--- Information supplied Enclosed Below ---
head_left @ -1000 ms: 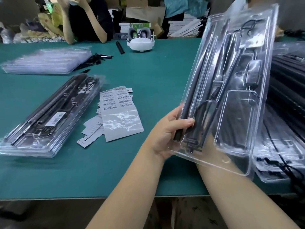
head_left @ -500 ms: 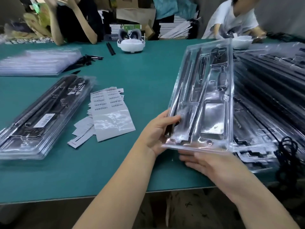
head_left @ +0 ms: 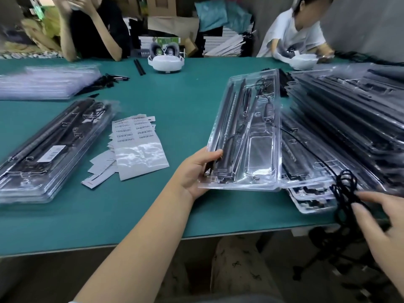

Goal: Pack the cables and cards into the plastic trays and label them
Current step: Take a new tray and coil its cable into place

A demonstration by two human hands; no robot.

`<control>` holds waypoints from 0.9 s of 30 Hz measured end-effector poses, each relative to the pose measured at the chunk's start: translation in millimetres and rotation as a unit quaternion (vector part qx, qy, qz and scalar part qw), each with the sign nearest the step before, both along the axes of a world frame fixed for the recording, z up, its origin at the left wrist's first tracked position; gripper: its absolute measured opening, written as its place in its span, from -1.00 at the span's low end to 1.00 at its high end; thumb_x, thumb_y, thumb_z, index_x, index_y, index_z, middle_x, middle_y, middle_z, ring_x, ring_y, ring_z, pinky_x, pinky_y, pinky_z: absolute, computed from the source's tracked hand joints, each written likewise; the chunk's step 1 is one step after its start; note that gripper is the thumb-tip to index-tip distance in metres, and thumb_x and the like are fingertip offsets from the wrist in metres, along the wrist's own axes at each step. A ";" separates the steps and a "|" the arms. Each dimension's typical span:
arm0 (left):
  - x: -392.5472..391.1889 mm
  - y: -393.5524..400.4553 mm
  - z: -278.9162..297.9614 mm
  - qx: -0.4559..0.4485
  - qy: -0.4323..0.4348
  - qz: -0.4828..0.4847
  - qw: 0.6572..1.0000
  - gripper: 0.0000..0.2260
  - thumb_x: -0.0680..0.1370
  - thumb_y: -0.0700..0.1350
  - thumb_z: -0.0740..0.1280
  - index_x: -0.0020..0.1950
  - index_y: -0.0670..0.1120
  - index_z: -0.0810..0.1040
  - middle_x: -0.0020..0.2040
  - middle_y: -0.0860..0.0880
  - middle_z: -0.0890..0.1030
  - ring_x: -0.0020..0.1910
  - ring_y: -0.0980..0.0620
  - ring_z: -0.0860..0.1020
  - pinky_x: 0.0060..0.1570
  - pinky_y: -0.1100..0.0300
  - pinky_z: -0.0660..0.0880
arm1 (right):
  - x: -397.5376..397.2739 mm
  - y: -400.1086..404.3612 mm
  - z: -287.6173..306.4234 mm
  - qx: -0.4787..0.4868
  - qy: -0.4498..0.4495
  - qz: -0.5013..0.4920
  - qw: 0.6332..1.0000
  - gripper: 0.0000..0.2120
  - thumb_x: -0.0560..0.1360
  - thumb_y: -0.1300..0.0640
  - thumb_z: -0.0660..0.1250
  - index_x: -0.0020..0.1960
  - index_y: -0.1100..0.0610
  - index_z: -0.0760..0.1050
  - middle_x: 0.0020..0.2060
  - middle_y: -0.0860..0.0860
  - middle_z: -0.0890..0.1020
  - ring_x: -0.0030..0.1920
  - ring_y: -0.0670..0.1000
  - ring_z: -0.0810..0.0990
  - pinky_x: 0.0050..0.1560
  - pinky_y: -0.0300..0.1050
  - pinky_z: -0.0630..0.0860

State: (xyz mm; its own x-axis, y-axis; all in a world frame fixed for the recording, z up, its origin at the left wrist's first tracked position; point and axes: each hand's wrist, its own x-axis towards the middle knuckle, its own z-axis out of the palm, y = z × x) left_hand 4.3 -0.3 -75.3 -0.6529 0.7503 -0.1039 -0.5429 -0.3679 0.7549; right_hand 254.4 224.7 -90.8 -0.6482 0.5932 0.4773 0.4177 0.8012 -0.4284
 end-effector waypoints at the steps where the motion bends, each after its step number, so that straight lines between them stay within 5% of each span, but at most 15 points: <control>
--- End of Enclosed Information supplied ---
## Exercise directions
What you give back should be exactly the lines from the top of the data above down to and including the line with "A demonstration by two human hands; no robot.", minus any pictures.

## Result
head_left @ -1000 ms: 
head_left @ -500 ms: 
head_left @ +0 ms: 

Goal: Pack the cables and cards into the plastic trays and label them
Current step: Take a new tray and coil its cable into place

A demonstration by two human hands; no robot.

No more output is needed.